Rand Paul pushes back against reports of demise

Trailing in the polls and no longer the “most interesting man in politics,” Rand Paul is defending his viability in the Republican presidential primary by promoting the strength of his campaign’s voter turnout operation.

In a telephone interview from Iowa that was pitched by the Paul campaign, the Kentucky senator argued that public opinion surveys in the Hawkeye State and New Hampshire are vastly underestimating his strength in the upcoming first two contests on the primary calendar. What is the current data missing? A grassroots ground game that Paul believes far outpaces the competition, anchored by 1,000 Iowa precinct captains and a 500-member leadership team in the Granite State.

“We could well be the leader in organization and I think that is underreported,” Paul told the Washington Examiner on Friday. “I wouldn’t be in this race if I didn’t think we had a chance to win.”

“The big thing the polls are missing is the infrastructure that’s been put in place,” A.J. Spiker, a senior Paul advisor in Iowa and former chairman of the state party there, added, in a separate telephone interview.

Paul is running seventh, with 3 percent, in the RealClearPolitics average of national GOP primary polls; he’s running ninth, with 2 percent, in Iowa; and ninth, with 3.8 percent, in New Hampshire. Viewed as a top tier candidate when the race got underway last year, Paul has slowly faded. For the first time, he even appears in danger of failing to qualify for Thursday’s prime time debate in South Carolina, hosted by Fox Business Network.

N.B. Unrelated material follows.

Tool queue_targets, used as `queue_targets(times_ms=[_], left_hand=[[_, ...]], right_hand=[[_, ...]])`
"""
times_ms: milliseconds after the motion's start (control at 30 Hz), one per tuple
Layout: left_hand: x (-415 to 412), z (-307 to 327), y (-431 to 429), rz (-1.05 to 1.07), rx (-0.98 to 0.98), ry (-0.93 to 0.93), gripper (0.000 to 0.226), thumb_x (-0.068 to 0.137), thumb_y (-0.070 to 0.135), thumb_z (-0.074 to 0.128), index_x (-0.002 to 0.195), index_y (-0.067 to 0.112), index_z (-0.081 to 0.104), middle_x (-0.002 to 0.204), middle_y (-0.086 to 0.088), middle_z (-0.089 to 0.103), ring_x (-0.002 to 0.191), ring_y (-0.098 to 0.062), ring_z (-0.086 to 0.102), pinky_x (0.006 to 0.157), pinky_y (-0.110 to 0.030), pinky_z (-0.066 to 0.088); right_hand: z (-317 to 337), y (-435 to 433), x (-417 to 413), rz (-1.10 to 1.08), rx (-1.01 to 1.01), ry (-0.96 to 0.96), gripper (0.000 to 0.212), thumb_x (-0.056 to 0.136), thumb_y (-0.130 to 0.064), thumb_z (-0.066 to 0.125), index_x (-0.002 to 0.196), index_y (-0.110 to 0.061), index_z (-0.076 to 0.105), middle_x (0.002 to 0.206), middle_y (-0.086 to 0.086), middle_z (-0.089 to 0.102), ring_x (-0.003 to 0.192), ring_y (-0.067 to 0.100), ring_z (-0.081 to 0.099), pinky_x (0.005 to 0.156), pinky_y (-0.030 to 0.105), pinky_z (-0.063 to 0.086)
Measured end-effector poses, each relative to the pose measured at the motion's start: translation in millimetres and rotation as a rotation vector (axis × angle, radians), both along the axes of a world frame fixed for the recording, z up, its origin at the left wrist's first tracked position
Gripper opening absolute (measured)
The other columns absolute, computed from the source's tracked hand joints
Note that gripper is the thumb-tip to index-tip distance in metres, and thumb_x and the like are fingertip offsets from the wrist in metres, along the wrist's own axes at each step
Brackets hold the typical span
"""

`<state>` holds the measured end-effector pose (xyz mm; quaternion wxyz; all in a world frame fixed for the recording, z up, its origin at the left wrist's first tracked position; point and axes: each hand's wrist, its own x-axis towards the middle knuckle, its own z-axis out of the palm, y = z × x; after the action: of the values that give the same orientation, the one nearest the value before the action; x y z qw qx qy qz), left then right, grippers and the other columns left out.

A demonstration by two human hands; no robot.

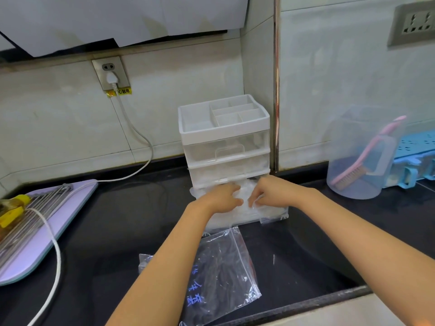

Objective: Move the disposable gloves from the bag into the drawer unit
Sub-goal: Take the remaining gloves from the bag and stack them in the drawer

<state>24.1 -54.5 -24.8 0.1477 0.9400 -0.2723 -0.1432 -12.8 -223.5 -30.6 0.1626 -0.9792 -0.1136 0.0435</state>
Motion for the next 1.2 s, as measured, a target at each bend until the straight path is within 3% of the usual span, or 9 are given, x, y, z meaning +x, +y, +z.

Paul has struggled to break through in a crowded and competitive field, in a campaign that has been dominated by national security and voters’ fears of more domestic terrorist attacks. Her is currently ranked sixth in the Examiner’s power rankings.

Sen. Ted Cruz of Texas, the Iowa frontrunner, has made a huge play to steal away Paul’s base of libertarian leaning Republicans (liberty voters, for short.) And with the rise of the Islamic State and a belligerent Russia, Paul’s noninterventionist foreign policy — derided as isolationist by some opponents — hasn’t sold as well as it did for his father, former Rep. Ron Paul of Texas, when he ran for president four years ago.

But Paul and his senior aides say that these are myths peddled by his competitors and picked up by the political media. The senator insists that heightened concerns about national security actually boost his candidacy, and completely dismisses the notion that Cruz has outflanked him with the kind of libertarians who flocked to his father. Combined with the undervaluing of his get-out-the-vote apparatus, Paul predicted there would be many surprised pundits once the voting begins next month.

“Caucuses are notoriously harder to poll,” he said. “We think we have a great opportunity and all we’re asking is for people not to pre-judge the race.”

Spiker, who advised Ron Paul in 2012, said the former congressman fielded only around 300 precinct captains in that race, but finished a close third, just 3 percentage points behind Rick Santorum and Mitt Romney, who practically tied for first place with 24.6 percent of the vote (Santorum won by a few dozen votes.) That’s among the reasons why he feels so confident that Rand Paul’s 1,000 precincts captains will translate into votes on the night of Feb. 1, when the caucuses are held.

Another is that the later date for holding the caucuses, compared to four years ago, means that Iowa’s colleges and universities are in session. Paul has long cultivated a relationship with younger voters, and his campaign has set the goal of attracting 10,000 Paul-supporting university students to the caucuses. Unlike a traditional primary, caucuses are lower turnout and tend to be dominated by committed political activists, and the Paul campaign believes that its grassroots-oriented campagn will flourish in this environments.

“We think we have the best ground game in Iowa,” Spiker said.